Factores bioticos de la selva

Factores bióticos y abióticos de la selva tropical

Por ejemplo, si hubiera abundancia de linces (son un tipo de zorro) en una zona determinada, es muy probable que también hubiera un número limitado de liebres en la zona (porque los linces comen liebres). Por tanto, los linces serían un factor biótico que contribuiría a limitar el número de liebres en la zona.
No importa si un búho vive en un desierto o no. Los factores abióticos en cualquier desierto (con un búho como factor biótico o no) son: arena, grava, rocas, aire, viento, nubes, luz solar y muy poca lluvia.

Ranas

Los bosques tropicales son los ecosistemas vivos más antiguos de la Tierra, ya que algunos sobreviven en su forma actual desde hace al menos 70 millones de años. Son increíblemente diversas y complejas, y albergan más de la mitad de las especies vegetales y animales del mundo, a pesar de que sólo cubren el 6% de la superficie de la Tierra. Esto hace que las selvas tropicales sean asombrosamente densas en flora y fauna; una parcela de 10 kilómetros cuadrados puede contener hasta 1.500 plantas con flor, 750 especies de árboles, 400 especies de aves y 150 especies de mariposas.
Las selvas tropicales prosperan en todos los continentes excepto en la Antártida. Las mayores selvas tropicales de la Tierra rodean el río Amazonas en Sudamérica y el río Congo en África. Las islas tropicales del sudeste asiático y partes de Australia albergan densos hábitats de selva tropical. Incluso los fríos bosques de hoja perenne del noroeste del Pacífico de Norteamérica y del norte de Europa son un tipo de selva tropical.
Sin embargo, el desarrollo industrial y agrícola insostenible ha degradado gravemente la salud de las selvas tropicales del mundo. Los ciudadanos, los gobiernos, las organizaciones intergubernamentales y los grupos de conservación están trabajando juntos para proteger estos ecosistemas inestimables pero frágiles.

Liana

Los ecosistemas forestales tropicales son una parte importante del ciclo global del carbono, ya que absorben y almacenan grandes cantidades de CO2. Sin embargo, no se sabe con certeza en qué medida la capacidad de estos bosques para captar y almacenar carbono difiere entre los bosques con alta y baja riqueza de especies.
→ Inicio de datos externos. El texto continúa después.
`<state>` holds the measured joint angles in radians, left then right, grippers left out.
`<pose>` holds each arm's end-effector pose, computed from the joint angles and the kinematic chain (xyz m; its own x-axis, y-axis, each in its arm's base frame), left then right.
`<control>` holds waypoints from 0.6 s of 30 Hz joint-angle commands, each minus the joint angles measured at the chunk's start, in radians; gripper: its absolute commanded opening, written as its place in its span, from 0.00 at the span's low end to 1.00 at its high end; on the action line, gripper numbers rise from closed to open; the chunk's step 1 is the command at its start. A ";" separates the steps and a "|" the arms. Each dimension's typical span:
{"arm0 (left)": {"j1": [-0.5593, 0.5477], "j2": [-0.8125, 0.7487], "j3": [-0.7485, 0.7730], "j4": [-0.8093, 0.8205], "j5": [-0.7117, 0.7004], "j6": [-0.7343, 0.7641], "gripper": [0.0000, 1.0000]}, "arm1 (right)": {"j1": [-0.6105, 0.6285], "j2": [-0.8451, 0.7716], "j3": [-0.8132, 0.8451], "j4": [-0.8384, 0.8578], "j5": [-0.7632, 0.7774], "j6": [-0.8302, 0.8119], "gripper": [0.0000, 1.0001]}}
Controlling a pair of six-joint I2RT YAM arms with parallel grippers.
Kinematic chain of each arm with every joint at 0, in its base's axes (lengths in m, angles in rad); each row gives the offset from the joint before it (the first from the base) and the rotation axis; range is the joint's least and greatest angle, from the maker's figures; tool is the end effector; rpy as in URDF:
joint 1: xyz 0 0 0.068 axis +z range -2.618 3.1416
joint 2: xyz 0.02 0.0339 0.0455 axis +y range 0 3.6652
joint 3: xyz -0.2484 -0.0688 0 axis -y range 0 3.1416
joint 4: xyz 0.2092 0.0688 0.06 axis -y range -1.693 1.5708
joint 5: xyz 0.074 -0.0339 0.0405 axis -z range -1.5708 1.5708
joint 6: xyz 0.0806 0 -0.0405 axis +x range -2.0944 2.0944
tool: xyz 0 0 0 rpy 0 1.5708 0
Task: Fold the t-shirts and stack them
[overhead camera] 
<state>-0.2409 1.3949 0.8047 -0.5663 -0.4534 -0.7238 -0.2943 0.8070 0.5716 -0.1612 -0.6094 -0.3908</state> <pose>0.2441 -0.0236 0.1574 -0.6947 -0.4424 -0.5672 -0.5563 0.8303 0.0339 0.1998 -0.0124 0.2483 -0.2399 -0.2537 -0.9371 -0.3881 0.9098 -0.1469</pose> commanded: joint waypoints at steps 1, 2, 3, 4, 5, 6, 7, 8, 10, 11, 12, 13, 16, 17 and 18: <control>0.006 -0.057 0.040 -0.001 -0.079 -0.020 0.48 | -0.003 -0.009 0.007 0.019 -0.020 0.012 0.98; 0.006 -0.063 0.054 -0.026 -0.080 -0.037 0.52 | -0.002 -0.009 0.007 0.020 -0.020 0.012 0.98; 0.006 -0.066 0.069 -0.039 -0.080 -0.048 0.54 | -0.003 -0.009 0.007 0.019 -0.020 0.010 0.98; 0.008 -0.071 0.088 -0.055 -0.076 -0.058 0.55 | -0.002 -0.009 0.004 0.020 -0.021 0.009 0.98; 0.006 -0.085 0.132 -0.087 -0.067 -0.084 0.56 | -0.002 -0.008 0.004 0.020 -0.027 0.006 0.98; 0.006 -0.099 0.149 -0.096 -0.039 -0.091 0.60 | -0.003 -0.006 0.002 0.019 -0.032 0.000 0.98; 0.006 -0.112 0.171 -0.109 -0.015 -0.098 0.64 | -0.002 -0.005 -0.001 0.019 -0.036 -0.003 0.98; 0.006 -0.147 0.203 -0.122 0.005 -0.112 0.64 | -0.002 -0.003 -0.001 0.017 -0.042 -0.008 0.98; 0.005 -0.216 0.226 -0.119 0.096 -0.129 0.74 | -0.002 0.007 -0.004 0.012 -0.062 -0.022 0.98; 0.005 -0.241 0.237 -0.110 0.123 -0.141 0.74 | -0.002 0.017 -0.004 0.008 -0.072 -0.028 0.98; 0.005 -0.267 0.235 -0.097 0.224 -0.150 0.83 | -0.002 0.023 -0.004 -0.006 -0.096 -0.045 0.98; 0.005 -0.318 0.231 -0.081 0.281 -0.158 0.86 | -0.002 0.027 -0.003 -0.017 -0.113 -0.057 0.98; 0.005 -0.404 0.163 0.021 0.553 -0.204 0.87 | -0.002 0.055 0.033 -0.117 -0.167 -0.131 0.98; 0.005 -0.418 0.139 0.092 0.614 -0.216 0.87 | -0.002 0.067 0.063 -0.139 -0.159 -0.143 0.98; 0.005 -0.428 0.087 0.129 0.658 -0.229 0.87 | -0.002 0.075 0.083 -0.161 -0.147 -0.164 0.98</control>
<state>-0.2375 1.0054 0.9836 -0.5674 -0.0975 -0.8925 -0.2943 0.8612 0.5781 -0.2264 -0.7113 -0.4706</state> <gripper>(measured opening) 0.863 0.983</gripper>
Una nueva investigación del IIASA arroja luz sobre esta cuestión con el objetivo de mejorar nuestra capacidad para predecir la fuerza de los ecosistemas tropicales como sumideros globales de carbono.
Los autores del nuevo estudio, publicado en Scientific Reports, investigaron cuántas especies son necesarias para el funcionamiento de los ecosistemas tropicales y los servicios ecosistémicos asociados, incluido el secuestro de carbono, para proyectar futuros cambios en el clima que afecten al almacenamiento de carbono de los ecosistemas y, por tanto, puedan desencadenar un mayor cambio climático por el aumento de las emisiones de gases de efecto invernadero. Es importante que seamos capaces de construir escenarios realistas sobre el funcionamiento de los ecosistemas tropicales para ayudar a mejorar las estrategias actuales de conservación y gestión, de modo que puedan seguir prestando sus valiosos servicios en el futuro.

Ceiba

Algunos de los factores abióticos que se encuentran en un bosque tropical son las altas temperaturas, las fuertes lluvias, el escaso contenido de nutrientes en el suelo y la luz solar que se encuentra principalmente en el nivel de las copas de los árboles, mientras que es limitada a nivel del suelo. Debido a la gran cantidad de copas de los árboles, el suelo del bosque puede recibir tan sólo un 2% de la luz solar. La precipitación, que es un factor abiótico importante en un ecosistema no acuático, puede oscilar entre 98 y 177 pulgadas anuales en una selva tropical.
Para clasificar un ecosistema como bosque tropical lluvioso se tienen en cuenta varios factores abióticos: la temperatura media debe ser superior a los 75 grados Fahrenheit, la precipitación anual debe ser superior a 98 pulgadas y nunca deben producirse heladas. El suelo suele ser pobre en una selva tropical porque las fuertes lluvias arrastran los nutrientes y suele ser ácido. Debido a las condiciones del suelo, muchos árboles dependen de sistemas de raíces laterales en lugar de raíces profundas.
Las selvas tropicales desempeñan un papel importante en el mantenimiento de la vida dependiente del oxígeno en la Tierra. Aunque sólo cubren alrededor del 6% de la superficie terrestre, se cree que los bosques tropicales son responsables de hasta el 28% de la renovación de oxígeno del mundo. Los bosques tropicales absorben una gran cantidad de dióxido de carbono y lo convierten en oxígeno mediante la fotosíntesis. La deforestación, si continúa al ritmo actual, puede tener un efecto muy negativo en la tasa de intercambio de dióxido de carbono y oxígeno en todo el mundo.